Literature DB >> 28816837

Individualizing Thresholds of Cerebral Perfusion Pressure Using Estimated Limits of Autoregulation.

Joseph Donnelly1, Marek Czosnyka, Hadie Adams, Chiara Robba, Luzius A Steiner, Danilo Cardim, Brenno Cabella, Xiuyun Liu, Ari Ercole, Peter John Hutchinson, David Krishna Menon, Marcel J H Aries, Peter Smielewski.   

Abstract

OBJECTIVES: In severe traumatic brain injury, cerebral perfusion pressure management based on cerebrovascular pressure reactivity index has the potential to provide a personalized treatment target to improve patient outcomes. So far, the methods have focused on identifying "one" autoregulation-guided cerebral perfusion pressure target-called "cerebral perfusion pressure optimal". We investigated whether a cerebral perfusion pressure autoregulation range-which uses a continuous estimation of the "lower" and "upper" cerebral perfusion pressure limits of cerebrovascular pressure autoregulation (assessed with pressure reactivity index)-has prognostic value.

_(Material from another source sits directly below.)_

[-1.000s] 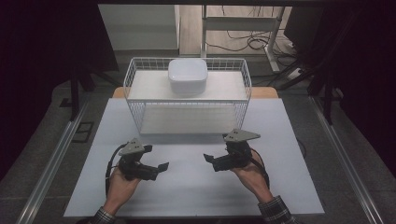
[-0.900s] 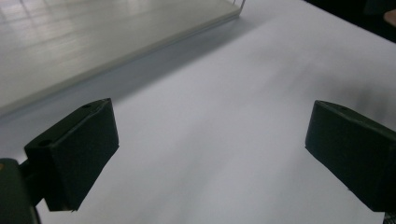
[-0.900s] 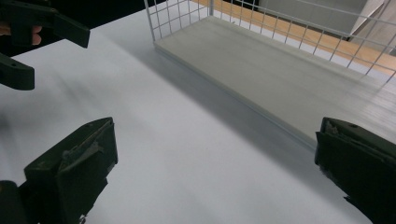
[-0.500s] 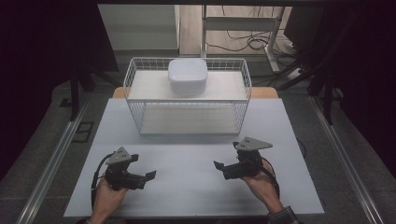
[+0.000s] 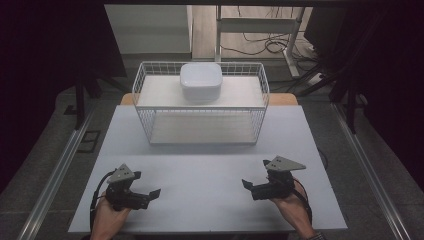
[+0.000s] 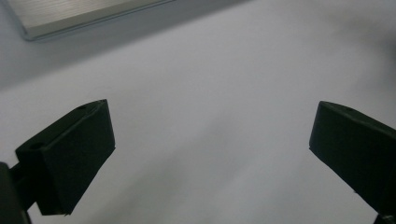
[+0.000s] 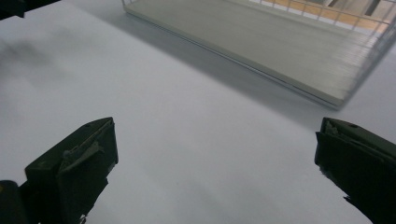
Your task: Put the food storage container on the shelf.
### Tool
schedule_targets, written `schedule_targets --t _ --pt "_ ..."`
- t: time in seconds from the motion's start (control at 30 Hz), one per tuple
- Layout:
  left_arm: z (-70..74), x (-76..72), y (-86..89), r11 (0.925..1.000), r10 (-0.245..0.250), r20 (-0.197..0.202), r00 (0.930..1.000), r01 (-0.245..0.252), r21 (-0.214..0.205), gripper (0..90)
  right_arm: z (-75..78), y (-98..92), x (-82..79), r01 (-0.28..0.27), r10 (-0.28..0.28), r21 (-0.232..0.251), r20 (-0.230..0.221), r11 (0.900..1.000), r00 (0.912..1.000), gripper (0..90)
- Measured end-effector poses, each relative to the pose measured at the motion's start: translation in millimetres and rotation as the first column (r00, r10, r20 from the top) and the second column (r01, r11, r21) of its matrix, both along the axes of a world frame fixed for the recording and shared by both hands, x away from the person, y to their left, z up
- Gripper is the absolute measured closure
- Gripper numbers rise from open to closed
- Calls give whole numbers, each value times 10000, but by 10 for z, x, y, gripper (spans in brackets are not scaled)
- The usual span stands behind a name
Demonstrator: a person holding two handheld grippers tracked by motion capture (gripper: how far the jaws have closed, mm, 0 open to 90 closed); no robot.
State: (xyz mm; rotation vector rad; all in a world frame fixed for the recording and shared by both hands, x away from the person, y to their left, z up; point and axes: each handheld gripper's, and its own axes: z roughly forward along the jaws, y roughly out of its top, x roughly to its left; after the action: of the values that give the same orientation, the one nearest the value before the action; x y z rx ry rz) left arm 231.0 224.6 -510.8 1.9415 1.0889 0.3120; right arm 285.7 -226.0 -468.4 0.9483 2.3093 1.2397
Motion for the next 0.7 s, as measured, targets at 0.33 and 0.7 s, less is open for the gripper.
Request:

DESIGN: Single-center retrospective analysis of prospectively collected data.
SETTING: The neurocritical care unit at a tertiary academic medical center. PATIENTS: Data from 729 severe traumatic brain injury patients admitted between 1996 and 2016 were used. Treatment was guided by controlling intracranial pressure and cerebral perfusion pressure according to a local protocol.

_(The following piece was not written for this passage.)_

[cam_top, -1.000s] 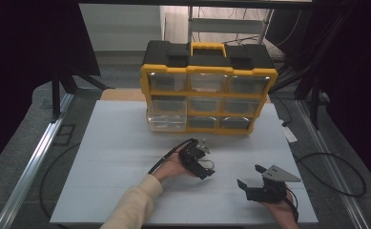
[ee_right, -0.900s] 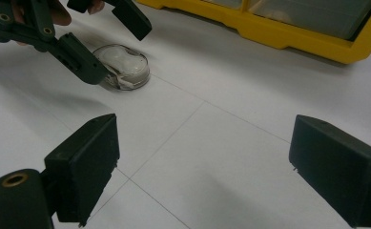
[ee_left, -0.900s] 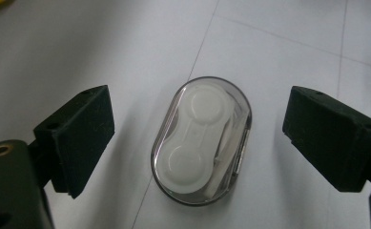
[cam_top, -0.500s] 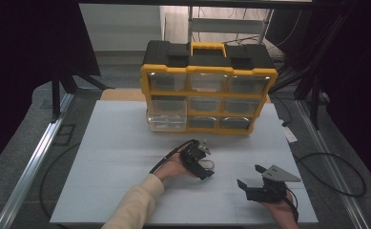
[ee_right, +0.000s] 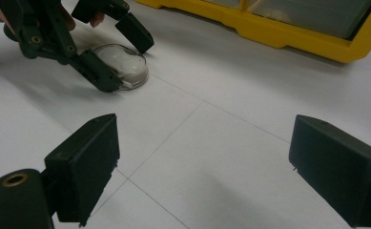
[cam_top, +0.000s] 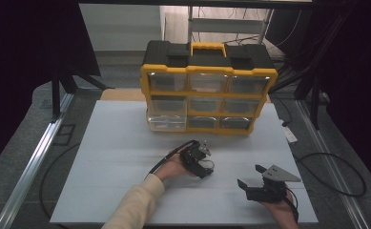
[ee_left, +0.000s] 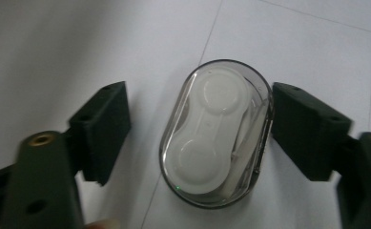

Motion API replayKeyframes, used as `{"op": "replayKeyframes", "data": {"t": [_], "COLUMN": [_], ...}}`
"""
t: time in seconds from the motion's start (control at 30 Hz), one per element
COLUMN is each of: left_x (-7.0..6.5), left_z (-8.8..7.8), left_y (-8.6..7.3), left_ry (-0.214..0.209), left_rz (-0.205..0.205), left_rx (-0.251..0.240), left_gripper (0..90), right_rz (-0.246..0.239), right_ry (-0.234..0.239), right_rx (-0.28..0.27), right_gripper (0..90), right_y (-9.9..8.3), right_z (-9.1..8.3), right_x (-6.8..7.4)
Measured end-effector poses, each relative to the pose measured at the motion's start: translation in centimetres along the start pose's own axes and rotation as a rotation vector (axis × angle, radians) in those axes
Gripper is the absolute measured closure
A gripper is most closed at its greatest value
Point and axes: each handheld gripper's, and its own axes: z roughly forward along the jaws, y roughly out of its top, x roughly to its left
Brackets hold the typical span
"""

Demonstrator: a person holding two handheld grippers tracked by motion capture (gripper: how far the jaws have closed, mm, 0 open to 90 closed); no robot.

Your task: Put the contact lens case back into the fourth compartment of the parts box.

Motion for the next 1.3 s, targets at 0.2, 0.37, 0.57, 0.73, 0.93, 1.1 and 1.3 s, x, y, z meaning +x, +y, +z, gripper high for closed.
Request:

INTERVENTIONS: None. METHODS AND MAIN
RESULTS: Cerebral perfusion pressure-pressure reactivity index curves were fitted automatically using a previously published curve-fitting heuristic from the relationship between pressure reactivity index and cerebral perfusion pressure. The cerebral perfusion pressure values at which this "U-shaped curve" crossed the fixed threshold from intact to impaired pressure reactivity (pressure reactivity index = 0.3) were denoted automatically the "lower" and "upper" cerebral perfusion pressure limits of reactivity, respectively. The percentage of time with cerebral perfusion pressure below (%cerebral perfusion pressure < lower limit of reactivity), above (%cerebral perfusion pressure > upper limit of reactivity), or within these reactivity limits (%cerebral perfusion pressure within limits of reactivity) was calculated for each patient and compared across dichotomized Glasgow Outcome Scores. After adjusting for age, initial Glasgow Coma Scale, and mean intracranial pressure, percentage of time with cerebral perfusion pressure less than lower limit of reactivity was associated with unfavorable outcome (odds ratio %cerebral perfusion pressure < lower limit of reactivity, 1.04; 95% CI, 1.02-1.06; p < 0.001) and mortality (odds ratio, 1.06; 95% CI, 1.04-1.08; p < 0.001).

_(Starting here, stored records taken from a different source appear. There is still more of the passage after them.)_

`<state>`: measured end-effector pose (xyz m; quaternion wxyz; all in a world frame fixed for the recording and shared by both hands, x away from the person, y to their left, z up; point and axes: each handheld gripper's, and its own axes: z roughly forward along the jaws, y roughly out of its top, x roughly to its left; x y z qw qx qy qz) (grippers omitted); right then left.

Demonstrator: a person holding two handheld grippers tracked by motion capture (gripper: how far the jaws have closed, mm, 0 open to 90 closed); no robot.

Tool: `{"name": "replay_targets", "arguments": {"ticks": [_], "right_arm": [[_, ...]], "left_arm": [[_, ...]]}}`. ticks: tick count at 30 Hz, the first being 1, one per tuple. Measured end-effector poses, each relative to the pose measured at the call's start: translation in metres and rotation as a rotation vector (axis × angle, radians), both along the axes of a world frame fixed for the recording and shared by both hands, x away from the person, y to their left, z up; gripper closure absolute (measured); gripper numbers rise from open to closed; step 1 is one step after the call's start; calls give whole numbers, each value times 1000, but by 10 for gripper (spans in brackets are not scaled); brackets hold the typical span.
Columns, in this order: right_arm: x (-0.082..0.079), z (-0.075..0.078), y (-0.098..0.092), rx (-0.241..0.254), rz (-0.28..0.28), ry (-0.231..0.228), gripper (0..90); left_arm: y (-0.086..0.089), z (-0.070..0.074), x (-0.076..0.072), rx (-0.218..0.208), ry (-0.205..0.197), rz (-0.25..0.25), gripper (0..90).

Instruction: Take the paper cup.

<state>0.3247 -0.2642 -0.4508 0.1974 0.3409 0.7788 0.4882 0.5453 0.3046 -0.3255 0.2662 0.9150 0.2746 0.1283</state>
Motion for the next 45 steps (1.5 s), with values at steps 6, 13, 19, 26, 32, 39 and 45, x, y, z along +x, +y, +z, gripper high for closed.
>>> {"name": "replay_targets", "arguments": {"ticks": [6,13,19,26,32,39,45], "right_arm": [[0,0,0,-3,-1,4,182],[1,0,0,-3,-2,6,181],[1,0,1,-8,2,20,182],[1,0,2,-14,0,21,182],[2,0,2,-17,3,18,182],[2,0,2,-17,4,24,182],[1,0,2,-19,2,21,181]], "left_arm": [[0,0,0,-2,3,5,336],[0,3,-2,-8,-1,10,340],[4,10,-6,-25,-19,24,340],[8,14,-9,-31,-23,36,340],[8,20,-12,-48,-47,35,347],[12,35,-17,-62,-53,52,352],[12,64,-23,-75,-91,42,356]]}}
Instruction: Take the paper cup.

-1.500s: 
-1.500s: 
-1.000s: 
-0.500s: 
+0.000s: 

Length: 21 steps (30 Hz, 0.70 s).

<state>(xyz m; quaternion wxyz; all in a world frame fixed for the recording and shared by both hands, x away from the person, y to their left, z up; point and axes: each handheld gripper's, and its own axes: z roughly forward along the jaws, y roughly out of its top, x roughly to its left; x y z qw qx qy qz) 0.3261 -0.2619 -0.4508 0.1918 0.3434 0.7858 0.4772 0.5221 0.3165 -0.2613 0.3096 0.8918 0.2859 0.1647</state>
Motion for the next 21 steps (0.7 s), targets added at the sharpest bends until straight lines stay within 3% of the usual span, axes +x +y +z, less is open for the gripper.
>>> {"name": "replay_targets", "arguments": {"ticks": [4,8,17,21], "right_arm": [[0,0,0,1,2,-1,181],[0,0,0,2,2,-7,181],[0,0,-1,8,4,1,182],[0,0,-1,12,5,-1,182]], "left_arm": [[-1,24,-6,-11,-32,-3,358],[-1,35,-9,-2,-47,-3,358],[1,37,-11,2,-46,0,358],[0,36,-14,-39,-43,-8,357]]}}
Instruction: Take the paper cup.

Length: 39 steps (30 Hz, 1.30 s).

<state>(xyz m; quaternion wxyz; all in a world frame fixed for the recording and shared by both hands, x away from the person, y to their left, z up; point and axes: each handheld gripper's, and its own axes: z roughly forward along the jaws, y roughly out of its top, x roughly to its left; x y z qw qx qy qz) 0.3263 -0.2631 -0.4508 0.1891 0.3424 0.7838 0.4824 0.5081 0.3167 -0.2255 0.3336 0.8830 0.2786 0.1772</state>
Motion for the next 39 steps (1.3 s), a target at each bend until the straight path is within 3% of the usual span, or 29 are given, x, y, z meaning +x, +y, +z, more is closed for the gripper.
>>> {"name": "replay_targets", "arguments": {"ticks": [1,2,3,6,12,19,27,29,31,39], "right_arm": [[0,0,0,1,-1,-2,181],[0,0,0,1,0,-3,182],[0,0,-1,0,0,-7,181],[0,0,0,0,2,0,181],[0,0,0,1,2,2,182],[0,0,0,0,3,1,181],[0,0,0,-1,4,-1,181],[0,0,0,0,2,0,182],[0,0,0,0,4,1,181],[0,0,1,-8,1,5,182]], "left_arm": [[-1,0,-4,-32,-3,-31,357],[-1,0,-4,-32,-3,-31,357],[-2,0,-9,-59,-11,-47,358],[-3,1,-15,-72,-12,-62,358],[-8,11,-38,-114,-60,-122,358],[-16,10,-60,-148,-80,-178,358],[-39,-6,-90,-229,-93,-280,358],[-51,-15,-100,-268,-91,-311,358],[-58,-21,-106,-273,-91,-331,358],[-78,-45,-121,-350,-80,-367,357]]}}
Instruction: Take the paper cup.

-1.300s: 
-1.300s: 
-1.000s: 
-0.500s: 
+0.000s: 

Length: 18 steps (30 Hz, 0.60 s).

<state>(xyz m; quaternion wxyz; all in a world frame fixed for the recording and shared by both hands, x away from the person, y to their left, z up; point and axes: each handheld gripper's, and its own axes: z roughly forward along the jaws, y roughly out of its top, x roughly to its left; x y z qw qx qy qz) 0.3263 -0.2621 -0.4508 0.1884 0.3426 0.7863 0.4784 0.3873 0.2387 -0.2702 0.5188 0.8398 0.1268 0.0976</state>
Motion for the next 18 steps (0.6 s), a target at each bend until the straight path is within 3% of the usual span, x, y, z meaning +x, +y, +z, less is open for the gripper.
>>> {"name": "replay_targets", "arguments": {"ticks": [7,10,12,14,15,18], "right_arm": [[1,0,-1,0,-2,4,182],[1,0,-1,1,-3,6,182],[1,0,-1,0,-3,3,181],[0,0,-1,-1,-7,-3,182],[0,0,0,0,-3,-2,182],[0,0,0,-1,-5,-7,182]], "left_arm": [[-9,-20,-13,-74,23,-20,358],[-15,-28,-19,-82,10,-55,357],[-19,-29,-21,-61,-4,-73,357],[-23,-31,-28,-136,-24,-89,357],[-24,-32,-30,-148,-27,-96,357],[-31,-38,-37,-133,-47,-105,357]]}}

CONCLUSIONS: Individualized autoregulation-guided cerebral perfusion pressure management may be a plausible alternative to fixed cerebral perfusion pressure threshold management in severe traumatic brain injury patients. Prospective randomized research will help define which autoregulation-guided method is beneficial, safe, and most practical.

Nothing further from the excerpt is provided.